In [None]:
# Load libraries
import numpy as np
import pandas as pd
from scipy import spatial
from random import sample
import copy
import re
import nltk

nltk.download('punkt')
nltk.download('averaged_perceptron_tagger')

In [None]:
# Top 50000 words from glove.42B.300d.zip were written to top_50000.txt.

# Load all data from massive embeddings file. You only need to do this once.
# Only adds nouns and proper nouns to 
embeddings_all = {}
with open("./top_50000.txt", 'r', encoding="utf8") as f:
    for line in f:
        values = line.split()
        word = values[0]
        tag = nltk.pos_tag([word])[0][1]
        if tag in ['NN', 'NNP'] and len(word) != 1:
            vector = np.asarray(values[1:], "float32")
            embeddings_all[word] = vector

# Load list of codenames words.
codenames_words = []
with open("./codenames_words.txt", 'r') as f:
    for line in f:
        codenames_words.append(line.strip())

In [None]:
# Function for choosing smaller sets of embeddings. 
def embeddings_size(embeddings_size, embeddings_all):
    #embeddings_size is the length of the subset of embeddings
    #embeddings_all is the embeddings from 50k top words
    embeddings = {}
    for x in list(embeddings_all)[0:embeddings_size]:
        embeddings[x] = embeddings_all[x]
    
    #adds words from codenames that don't make it in the top XX words
    for item in codenames_words:
        if item not in embeddings:
            try: 
                embeddings[item] = embeddings_all[item]
            except KeyError: 
                codenames_words.remove(item)
            
    return embeddings

In [None]:
#embeddings_1000 = embeddings_size(1000, embeddings_all)
#embeddings_5000 = embeddings_size(5000, embeddings_all)
#embeddings_10000 = embeddings_size(10000, embeddings_all)
embeddings_25000 = embeddings_size(25000, embeddings_all)
embeddings_50000 = embeddings_size(50000, embeddings_all)

In [None]:
# Helper Functions
def distance(embeddings, word, reference):
    return spatial.distance.cosine(embeddings[word], embeddings[reference])

def closest_words(embeddings, reference):
    return sorted(embeddings.keys(), key=lambda w: distance(embeddings, w, reference))

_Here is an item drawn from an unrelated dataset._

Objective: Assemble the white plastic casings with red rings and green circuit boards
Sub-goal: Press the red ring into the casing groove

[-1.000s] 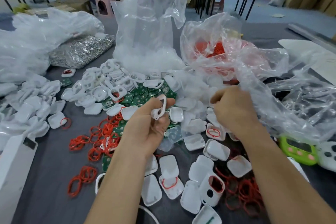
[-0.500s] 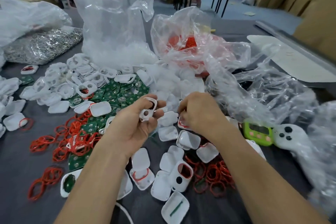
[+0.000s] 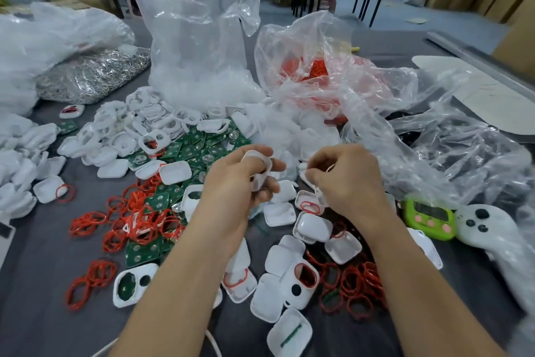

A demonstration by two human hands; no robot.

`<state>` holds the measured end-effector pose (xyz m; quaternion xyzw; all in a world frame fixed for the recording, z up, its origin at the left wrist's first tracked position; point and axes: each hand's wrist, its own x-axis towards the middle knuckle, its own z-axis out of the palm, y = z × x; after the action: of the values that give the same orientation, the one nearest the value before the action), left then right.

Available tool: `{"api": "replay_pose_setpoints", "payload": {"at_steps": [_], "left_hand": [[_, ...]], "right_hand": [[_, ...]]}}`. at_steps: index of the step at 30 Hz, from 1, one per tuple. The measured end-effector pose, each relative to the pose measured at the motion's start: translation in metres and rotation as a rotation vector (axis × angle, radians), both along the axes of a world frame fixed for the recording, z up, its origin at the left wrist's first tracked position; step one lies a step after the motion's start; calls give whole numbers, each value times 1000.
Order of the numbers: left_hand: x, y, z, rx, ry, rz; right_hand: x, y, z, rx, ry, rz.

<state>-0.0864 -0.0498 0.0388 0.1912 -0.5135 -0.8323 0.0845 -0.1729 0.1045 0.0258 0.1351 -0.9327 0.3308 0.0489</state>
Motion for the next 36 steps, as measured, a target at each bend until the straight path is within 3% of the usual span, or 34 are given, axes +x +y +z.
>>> {"api": "replay_pose_setpoints", "payload": {"at_steps": [3,8,12,18,25,29,36], "left_hand": [[1,32,16,-14,71,-86],[-9,89,16,517,94,-39],[-5,104,2,530,161,-93],[8,80,-19,551,225,-201],[7,15,-26,560,301,-263],[7,-26,-24,398,238,-300],[-7,-35,-10,157,51,24]], "right_hand": [[7,4,-4,-245,-7,3],[18,6,-7,-462,-170,98],[21,18,-12,-714,-258,170],[6,15,-17,-504,-27,30],[8,12,-20,-510,-49,42],[11,10,-20,-516,-48,49],[15,-2,-22,-493,-66,90]]}}
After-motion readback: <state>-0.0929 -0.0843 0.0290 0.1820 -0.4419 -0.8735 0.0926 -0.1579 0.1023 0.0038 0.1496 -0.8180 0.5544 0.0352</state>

# Scoring function for generating clues based on sum of cosine distance
def goodness(embeddings, word, answers):
    if word in answers: return -999
    return sum([distance(embeddings, word, a) for a in answers])

# Chooses top candidates
def candidates(embeddings, answers, size=40):
    best = sorted(embeddings.keys(), key=lambda w: goodness(embeddings, w, answers))
    #res = [(str(i + 1), "{0:.2f}".format(minimax(embeddings, w, answers)), w) 
           #for i, w in enumerate(sorted(best[:250], key=lambda w: -1 * minimax(embeddings, w, answers))[:size])]
    
    return best

In [None]:
# Functions to help with word + scores (not necessary for data collection)...
from itertools import zip_longest

def grouper(n, iterable, fillvalue=None):
    args = [iter(iterable)] * n
    return zip_longest(fillvalue=fillvalue, *args)

def tabulate(data):
    data = list(grouper(10, data))
    return data

In [None]:
from itertools import combinations 
    
# Generates a single example (good words, top ten clues)
def generate_single_example(codenames_words, embeddings):
    # Enforce threshold for 'good' words
#     while True: 
#         good = sample(codenames_words, 3)
#         combo_list = list(combinations(good, 2)) 
#         threshold_list = [distance(embeddings_all, item[0], item[1]) > 0.5 for item in combo_list]
#         if all(good): 
#             break
    good = sample(codenames_words, 3)
        
    clues = candidates(embeddings, good)
    
    # remove good words from clues
    for item in good: 
        if item in clues:
            clues.remove(item)
                
    return good, clues[:10]

# Generates n examples and writes them to filename
def write_n_examples(codenames_words, embeddings, n, filename): 
    output_file = open(filename, 'w')
    
    for i in range(n): 
        good, clues = generate_single_example(codenames_words, embeddings)
        word_string = ', '.join(good + clues) + '\n'
        output_file.write(str(i) + '.' + word_string)
    
    output_file.close()
    
# write_n_examples(codenames_words, embeddings_1000, 10, 'test_examples.txt')

In [None]:
# Not necessary yet...
def read_n_examples(filename):
    '''Reads filename of good, bad, clues examples into a three-dimensional array. 
    To access the 0th example: data[0]
    To access the good words (in list form) from the 1st example: data[1][0]
        good words list - 0
        bad words list - 1
        clue words list - 2
    To access the first clue word from the 1st example: data[1][2][0]'''
    file = open(filename, 'r')
    
    data = []

    for line in file: 
        full_list = line.strip('\n').split(',')
        good = full_list[:3]
        clues = full_list[9:]
        data.append([good, bad, clues])
        
    file.close()
    return data

In [None]:
write_n_examples(codenames_words, embeddings_50000, 10, 'examples_50000_vocab_nobadwords.txt')

In [None]:
#write_n_examples(codenames_words, embeddings_5000, 100, 'examples_5000_vocab_nobadwords.txt')
write_n_examples(codenames_words, embeddings_10000, 10, 'examples_10000_vocab_nobadwords.txt')